注意:类似的问题我已经要求SQL - How to use a window function to determine when to perform different tasks in Hive or Postgres?
数据
我有一些数据显示每人不同的优先排序任务的开始日期和结束日期:
input_df <- data.frame(person = c(rep("Kate", 2), rep("Adam", 2), rep("Eve", 2), rep("Jason", 5)),
task_key = c(c("A","B"), c("A","B"), c("A","B"), c("A","B","C","D","E")),
start_day = c(c(1L,1L), c(1L,2L), c(2L,1L), c(1L,4L,3L,5L,4L)),
end_day = 5L)
person task_key start_day end_day 1 Kate A 1 5 2 Kate B 1 5 3 Adam A 1 5 4 Adam B 2 5 5 Eve A 2 5 6 Eve B 1 5 7 Jason A 1 5 8 Jason B 4 5 9 Jason C 3 5 10 Jason D 5 5 11 Jason E 4 5
注意:订购任务键,以便更高的字母具有更高的优先级。
问题
我需要弄清楚每个人每天应该做的工作,条件是:
简化
在实际数据中,end_day在原始表中始终为5,即只有start_day变化但end_day是常量。

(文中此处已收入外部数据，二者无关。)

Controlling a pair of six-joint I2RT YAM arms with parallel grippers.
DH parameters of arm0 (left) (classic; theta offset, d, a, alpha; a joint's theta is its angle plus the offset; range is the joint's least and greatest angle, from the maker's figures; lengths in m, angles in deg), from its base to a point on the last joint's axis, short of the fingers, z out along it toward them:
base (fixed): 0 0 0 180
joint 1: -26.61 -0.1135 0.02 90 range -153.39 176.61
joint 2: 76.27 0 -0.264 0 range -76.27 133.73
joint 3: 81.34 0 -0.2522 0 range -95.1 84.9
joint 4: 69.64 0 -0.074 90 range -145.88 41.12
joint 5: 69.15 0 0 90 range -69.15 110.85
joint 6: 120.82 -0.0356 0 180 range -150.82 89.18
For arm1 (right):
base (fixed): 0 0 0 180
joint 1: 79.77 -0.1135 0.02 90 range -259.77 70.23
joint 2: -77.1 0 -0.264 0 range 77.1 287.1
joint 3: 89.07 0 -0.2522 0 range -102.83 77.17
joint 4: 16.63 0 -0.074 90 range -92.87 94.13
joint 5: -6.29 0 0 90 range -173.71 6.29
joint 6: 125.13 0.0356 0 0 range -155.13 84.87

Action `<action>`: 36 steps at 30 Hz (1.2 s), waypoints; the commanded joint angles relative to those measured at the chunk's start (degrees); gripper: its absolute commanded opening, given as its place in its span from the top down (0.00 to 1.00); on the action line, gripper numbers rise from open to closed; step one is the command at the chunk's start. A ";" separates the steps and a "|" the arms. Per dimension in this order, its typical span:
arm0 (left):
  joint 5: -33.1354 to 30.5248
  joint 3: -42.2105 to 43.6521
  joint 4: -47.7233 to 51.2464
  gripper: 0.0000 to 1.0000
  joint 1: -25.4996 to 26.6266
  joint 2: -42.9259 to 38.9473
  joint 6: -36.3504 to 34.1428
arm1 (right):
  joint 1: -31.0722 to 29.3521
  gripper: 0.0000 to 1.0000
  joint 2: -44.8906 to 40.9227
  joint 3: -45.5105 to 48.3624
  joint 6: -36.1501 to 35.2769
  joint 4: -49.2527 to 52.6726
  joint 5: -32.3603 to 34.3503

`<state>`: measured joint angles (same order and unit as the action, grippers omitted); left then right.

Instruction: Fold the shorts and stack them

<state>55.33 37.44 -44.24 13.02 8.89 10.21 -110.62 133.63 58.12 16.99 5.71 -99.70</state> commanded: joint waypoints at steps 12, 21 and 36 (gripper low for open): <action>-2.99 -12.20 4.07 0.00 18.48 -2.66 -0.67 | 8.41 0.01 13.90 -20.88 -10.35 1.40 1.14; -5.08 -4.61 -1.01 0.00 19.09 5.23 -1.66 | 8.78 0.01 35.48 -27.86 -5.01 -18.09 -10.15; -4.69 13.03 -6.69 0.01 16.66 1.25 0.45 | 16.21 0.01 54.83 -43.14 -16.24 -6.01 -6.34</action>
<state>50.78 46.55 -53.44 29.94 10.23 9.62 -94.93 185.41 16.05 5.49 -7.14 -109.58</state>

这意味着我所需的输出将与原始表具有相同的行数:)
输出
这是我需要的那种输出(杰森更能代表我拥有的数据,可以覆盖90天的超过100个任务):
output_df <- data.frame(person = c(rep("Kate", 2), rep("Adam", 2), rep("Eve", 2), rep("Jason", 5)),
task_key = c(c("A","B"), c("A","B"), c("A","B"), c("A","B","C","D","E")),
start_day = c(c(1L,1L), c(1L,2L), c(2L,1L), c(1L,4L,3L,5L,4L)),
end_day = 5L,
valid_from = c( c(NA,1L), c(1L,2L), c(NA,1L), c(1L,NA,3L,NA,4L) ),
valid_to = c( c(NA,5L), c(2L,5L), c(NA,5L), c(3L,NA,4L,NA,5L) ))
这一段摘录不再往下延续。